Posted by ndocroth on 15 December 2008

Congratulations to Diabetes Health for raising this issue.
A recent professional seminar aimed at the pharmacologists and designed to raise awareness about the presence of gluten in prescription medication mentioned that gluten-sensitivity is ten times more widespread than type 1 diabetes.
Those of us working in natural medicine have long known that we can achieve the best results with diabetics (type 1 and 2) by taking them off all gluten...

Posted by Anonymous on 15 December 2008

I am patient zero in my family with Type 1 diabetes - and a cousin who is 2 years older than me has Celiac Diease, and in recent years, her daughter was diagnosed with Type 1 Diabetes also. Thank you for this article - I will make dietery changes for sure now!

Posted by Anonymous on 16 December 2008

My son most likly has Celiacs, me Type I aft. Hemm. Pancreatitis. I went on his diet and found that it cut cravings out. Next, I had more energy...have Fribomyaliga and the fatigue that goes with it. If you can lose wt. but regain due to maintain. prob. try GF diet too. I now have perfect A1C and can work out heavily with wts. My insulin is 1 unit w/meals 4 w/pasta and 8 long act. at night. 1 month will be enough to know if the GF free diet is for you. I also have cut fats-use only saff. oil for baking and EVOO for cooking, eat a handful of nuts a day, 3 glasses of milk or soy milk, and I cut yeast so no breads. I use GF crackers in var. flavors or GF corn muffins. If you look puffy as much as heavy please try the GF diet. I wish I could tell the world how much better I look and feel.

Posted by Anonymous on 16 December 2008

I would like to know how to find out which drugs have gluten in them.

My aunt got type 1 in her 20s, her daughter got celiac and her granddaughter got type one. I have heard of online several people who have both.

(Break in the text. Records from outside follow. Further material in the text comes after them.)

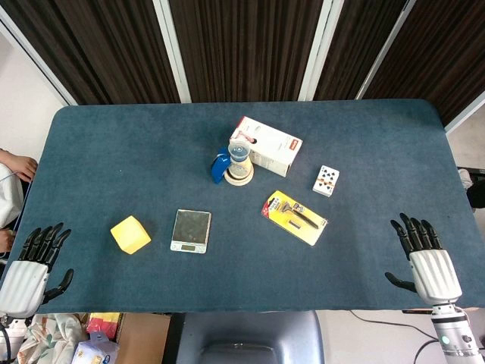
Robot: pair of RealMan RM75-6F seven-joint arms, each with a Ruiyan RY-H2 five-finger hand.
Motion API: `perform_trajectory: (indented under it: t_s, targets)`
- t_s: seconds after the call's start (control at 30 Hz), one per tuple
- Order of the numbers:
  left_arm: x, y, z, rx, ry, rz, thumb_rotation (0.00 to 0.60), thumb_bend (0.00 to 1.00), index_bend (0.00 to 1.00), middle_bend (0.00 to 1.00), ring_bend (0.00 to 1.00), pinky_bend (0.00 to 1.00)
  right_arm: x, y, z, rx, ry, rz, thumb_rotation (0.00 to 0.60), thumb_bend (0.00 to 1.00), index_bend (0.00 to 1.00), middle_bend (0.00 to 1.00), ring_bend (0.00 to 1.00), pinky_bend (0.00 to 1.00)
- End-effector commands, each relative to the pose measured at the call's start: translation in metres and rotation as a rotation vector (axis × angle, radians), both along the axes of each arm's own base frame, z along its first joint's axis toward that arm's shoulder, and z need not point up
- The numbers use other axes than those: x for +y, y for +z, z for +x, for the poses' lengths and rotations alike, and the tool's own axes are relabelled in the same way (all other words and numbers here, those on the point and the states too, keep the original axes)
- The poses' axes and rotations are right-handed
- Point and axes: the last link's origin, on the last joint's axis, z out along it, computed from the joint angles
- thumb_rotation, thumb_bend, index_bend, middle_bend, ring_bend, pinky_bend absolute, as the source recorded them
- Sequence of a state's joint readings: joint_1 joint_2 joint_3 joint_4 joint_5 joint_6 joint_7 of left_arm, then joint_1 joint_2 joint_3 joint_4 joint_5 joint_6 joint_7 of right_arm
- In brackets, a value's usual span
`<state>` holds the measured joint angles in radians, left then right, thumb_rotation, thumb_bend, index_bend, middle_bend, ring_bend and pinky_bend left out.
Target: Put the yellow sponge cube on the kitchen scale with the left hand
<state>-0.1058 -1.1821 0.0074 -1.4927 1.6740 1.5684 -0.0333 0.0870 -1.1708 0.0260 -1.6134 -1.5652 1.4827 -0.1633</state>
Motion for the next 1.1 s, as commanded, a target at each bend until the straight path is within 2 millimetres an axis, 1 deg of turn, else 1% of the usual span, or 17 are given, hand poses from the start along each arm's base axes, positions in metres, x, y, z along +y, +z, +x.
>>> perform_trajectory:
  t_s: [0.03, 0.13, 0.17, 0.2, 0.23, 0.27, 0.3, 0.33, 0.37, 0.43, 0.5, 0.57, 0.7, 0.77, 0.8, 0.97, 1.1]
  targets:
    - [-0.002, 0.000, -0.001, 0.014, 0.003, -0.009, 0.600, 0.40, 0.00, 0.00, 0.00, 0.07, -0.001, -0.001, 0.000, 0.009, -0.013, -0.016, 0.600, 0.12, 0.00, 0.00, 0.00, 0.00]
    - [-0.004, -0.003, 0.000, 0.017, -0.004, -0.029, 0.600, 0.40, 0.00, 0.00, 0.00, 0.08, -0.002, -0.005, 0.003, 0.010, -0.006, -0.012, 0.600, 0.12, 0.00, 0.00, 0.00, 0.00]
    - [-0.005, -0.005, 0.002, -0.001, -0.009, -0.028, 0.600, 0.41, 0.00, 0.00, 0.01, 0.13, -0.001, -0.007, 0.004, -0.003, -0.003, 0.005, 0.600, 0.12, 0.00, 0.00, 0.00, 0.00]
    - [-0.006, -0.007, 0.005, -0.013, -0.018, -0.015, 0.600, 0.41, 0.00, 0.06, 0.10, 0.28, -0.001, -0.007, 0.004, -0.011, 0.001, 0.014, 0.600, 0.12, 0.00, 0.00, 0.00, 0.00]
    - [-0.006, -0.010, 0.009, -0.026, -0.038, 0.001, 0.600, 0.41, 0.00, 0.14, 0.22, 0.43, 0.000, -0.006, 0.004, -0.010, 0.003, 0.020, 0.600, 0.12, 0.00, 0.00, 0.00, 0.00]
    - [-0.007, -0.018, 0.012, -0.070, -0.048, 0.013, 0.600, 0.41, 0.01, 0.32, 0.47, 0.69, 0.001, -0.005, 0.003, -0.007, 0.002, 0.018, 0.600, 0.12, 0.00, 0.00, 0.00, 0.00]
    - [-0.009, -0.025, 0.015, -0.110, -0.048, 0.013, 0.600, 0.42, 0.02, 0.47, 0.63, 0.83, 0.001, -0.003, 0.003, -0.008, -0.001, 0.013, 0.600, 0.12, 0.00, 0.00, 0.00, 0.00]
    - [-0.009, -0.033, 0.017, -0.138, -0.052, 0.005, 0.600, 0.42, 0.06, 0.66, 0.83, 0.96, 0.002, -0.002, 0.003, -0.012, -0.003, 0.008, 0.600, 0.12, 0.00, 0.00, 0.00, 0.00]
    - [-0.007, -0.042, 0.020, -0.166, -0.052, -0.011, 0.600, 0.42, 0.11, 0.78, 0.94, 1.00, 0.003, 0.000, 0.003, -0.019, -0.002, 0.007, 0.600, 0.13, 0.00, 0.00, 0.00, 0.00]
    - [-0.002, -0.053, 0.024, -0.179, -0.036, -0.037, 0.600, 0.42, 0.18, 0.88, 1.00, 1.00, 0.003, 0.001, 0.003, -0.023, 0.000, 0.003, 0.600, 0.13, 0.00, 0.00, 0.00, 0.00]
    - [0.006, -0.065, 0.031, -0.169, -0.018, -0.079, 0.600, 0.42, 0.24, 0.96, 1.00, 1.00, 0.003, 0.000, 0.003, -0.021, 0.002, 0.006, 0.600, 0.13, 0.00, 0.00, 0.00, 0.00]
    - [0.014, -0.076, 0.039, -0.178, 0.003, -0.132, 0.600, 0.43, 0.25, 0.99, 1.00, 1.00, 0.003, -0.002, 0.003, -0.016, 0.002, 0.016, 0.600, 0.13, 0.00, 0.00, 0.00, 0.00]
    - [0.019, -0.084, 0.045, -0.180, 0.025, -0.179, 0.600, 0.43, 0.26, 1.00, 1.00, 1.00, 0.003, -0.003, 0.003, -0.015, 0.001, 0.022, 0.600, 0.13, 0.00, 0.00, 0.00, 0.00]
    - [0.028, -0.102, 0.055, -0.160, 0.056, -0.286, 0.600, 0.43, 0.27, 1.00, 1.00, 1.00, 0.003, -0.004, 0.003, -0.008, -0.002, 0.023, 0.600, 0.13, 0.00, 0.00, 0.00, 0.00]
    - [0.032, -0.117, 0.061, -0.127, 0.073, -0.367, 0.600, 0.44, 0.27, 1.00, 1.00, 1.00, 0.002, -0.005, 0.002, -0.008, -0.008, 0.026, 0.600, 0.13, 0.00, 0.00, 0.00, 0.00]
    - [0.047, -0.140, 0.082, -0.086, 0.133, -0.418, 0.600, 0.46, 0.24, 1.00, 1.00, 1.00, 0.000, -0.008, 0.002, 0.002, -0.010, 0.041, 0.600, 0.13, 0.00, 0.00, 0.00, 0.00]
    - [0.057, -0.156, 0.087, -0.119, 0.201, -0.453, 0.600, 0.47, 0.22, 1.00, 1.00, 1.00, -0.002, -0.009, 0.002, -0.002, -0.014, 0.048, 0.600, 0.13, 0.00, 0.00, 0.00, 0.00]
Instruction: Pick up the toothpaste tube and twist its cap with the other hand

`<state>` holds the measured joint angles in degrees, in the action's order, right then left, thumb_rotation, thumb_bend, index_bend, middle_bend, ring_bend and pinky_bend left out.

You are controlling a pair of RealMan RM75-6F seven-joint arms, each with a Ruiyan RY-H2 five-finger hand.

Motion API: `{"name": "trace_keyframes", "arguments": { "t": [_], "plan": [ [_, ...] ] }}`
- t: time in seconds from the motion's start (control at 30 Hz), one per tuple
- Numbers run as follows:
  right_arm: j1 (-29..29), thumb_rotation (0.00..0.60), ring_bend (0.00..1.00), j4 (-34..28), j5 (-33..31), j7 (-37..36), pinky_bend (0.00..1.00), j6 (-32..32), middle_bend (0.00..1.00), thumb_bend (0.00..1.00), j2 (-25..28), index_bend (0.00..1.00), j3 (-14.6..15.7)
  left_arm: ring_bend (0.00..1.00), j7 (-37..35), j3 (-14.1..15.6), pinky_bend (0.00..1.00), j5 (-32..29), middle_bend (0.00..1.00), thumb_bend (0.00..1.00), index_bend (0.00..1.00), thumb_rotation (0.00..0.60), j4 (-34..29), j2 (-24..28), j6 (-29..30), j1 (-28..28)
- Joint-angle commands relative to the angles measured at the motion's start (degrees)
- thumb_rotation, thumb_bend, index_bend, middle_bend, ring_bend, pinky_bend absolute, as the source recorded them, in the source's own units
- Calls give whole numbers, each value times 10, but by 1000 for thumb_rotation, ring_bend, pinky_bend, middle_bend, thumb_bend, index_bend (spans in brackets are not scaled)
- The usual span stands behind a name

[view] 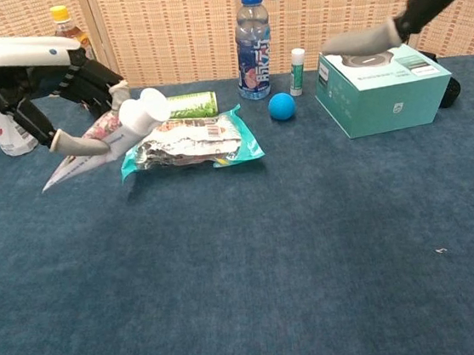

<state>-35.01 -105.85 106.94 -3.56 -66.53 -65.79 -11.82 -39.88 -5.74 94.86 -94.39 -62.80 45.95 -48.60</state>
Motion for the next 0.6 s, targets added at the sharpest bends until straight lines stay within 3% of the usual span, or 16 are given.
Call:
{"name": "trace_keyframes", "arguments": {
  "t": [0.03,0.6],
  "plan": [
    [-20,600,80,-5,-7,28,163,19,261,154,-16,427,-8,429,-53,4,364,17,656,510,594,600,-3,13,-12,-28],
    [-80,600,80,13,-32,138,163,56,261,141,-66,442,-14,430,-222,43,364,73,666,528,601,600,16,25,-10,-109]
  ]
}}
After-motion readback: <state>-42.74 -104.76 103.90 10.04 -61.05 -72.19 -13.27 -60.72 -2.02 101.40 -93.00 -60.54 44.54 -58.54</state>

Posted by Anonymous on 1 January 2010

I have looked for a link between celiac and gastropareses (paralysis of stomach) as my daughter has both, and we are at a loss as to the cause of the stomach disorder. I keep finding that most have diabetic causes, and most of the remainder are called "idiopathic" for no known cause. This makes so much sense, since celiac causes poor nutrient absorption and the restricted diet early on, then the subsequent addition of more carbs as we learned the gluten-free items available to us coupled with the better absorption after healing of the celiac's intestinal damage would of course cause a surge in sugar levels; I suppose that could have then caused the gastropareses, even though she is not technically diabetic!?

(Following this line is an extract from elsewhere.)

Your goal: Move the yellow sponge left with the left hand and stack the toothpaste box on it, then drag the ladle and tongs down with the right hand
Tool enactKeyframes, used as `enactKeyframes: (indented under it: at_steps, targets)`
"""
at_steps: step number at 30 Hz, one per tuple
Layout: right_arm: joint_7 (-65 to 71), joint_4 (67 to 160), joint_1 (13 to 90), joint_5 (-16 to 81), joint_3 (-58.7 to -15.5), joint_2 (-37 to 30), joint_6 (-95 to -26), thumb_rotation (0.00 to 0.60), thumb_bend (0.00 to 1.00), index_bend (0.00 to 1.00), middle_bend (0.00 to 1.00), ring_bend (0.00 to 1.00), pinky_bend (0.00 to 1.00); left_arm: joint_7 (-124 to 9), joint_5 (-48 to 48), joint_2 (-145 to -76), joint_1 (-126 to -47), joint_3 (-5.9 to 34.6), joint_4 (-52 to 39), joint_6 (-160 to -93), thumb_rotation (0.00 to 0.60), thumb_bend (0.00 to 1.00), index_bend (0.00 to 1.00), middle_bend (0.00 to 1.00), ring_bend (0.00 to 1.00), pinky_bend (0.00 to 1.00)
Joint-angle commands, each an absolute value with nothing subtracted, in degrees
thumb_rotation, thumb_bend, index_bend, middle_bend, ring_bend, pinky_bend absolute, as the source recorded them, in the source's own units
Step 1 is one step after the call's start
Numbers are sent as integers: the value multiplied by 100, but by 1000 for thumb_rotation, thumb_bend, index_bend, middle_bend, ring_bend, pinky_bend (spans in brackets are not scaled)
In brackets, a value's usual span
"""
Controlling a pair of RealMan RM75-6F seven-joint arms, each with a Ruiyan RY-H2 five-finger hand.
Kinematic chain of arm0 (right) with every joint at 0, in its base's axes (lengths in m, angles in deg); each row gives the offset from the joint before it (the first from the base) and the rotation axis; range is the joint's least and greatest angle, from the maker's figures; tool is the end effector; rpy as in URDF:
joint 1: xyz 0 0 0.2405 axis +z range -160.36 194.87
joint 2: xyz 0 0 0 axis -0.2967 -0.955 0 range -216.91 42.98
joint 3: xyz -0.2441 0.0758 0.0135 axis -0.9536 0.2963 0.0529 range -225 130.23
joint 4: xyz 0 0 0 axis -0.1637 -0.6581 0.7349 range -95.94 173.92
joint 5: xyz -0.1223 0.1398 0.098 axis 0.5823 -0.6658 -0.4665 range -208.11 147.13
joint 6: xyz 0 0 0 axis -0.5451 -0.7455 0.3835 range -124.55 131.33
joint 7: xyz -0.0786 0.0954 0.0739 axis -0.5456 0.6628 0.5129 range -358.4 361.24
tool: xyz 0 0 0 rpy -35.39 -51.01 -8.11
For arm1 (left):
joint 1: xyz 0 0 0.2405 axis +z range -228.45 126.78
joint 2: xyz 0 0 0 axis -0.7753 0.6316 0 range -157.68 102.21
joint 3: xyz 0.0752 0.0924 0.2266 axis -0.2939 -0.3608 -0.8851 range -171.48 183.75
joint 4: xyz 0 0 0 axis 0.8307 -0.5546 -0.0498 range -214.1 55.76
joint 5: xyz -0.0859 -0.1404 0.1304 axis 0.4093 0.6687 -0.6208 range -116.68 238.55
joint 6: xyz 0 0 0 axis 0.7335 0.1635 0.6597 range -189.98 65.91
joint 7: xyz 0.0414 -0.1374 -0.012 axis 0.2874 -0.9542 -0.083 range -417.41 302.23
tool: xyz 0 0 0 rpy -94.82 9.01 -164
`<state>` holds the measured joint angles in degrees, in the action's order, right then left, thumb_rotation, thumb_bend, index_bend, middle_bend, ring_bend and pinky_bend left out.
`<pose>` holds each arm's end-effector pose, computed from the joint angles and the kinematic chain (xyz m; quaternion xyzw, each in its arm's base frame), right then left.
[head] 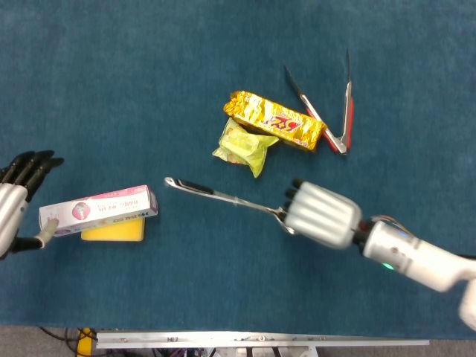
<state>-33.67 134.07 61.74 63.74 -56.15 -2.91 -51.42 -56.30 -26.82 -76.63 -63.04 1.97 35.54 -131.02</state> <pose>-0.1293 -0.2276 -0.0405 0.9187 -0.0554 0.3043 0.2457 -0.2469 0.1727 0.1524 -0.6823 -0.4759 -0.3249 0.4499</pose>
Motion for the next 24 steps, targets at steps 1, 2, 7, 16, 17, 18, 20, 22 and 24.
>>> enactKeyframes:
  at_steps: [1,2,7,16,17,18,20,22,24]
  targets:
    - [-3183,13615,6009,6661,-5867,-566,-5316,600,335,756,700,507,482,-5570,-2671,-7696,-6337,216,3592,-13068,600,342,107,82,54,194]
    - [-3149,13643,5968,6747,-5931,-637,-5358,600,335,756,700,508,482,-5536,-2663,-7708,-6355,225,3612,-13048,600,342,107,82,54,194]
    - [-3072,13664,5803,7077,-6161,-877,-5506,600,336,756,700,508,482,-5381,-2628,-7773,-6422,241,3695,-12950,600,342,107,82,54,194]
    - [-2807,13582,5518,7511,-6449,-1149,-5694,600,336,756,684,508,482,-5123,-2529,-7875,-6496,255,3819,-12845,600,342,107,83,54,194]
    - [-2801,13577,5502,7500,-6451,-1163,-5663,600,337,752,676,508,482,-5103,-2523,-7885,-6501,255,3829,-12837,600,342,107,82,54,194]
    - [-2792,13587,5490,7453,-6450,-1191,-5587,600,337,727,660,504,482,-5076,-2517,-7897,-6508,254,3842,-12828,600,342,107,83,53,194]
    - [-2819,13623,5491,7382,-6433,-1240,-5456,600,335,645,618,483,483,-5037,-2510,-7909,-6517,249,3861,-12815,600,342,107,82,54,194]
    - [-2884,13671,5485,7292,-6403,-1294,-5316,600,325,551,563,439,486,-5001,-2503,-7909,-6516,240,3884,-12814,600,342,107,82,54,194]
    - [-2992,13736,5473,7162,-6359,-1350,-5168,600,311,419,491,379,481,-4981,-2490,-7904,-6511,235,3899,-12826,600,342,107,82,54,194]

Posted by tjfenske on 7 April 2010

Terrific research! The only question I have is, how can they consider 'diet' when more and more children are being diagnosed younger and younger every year? A baby hardly has a diet. My child was dx at 18 mths old. Hardly a diet there worth mentioning but that doesnt explain a newborn baby being only on formula or breast milk diet. And as far as genetics go? No one on either parent side has celiac or T1 yet my child does. Aggravating!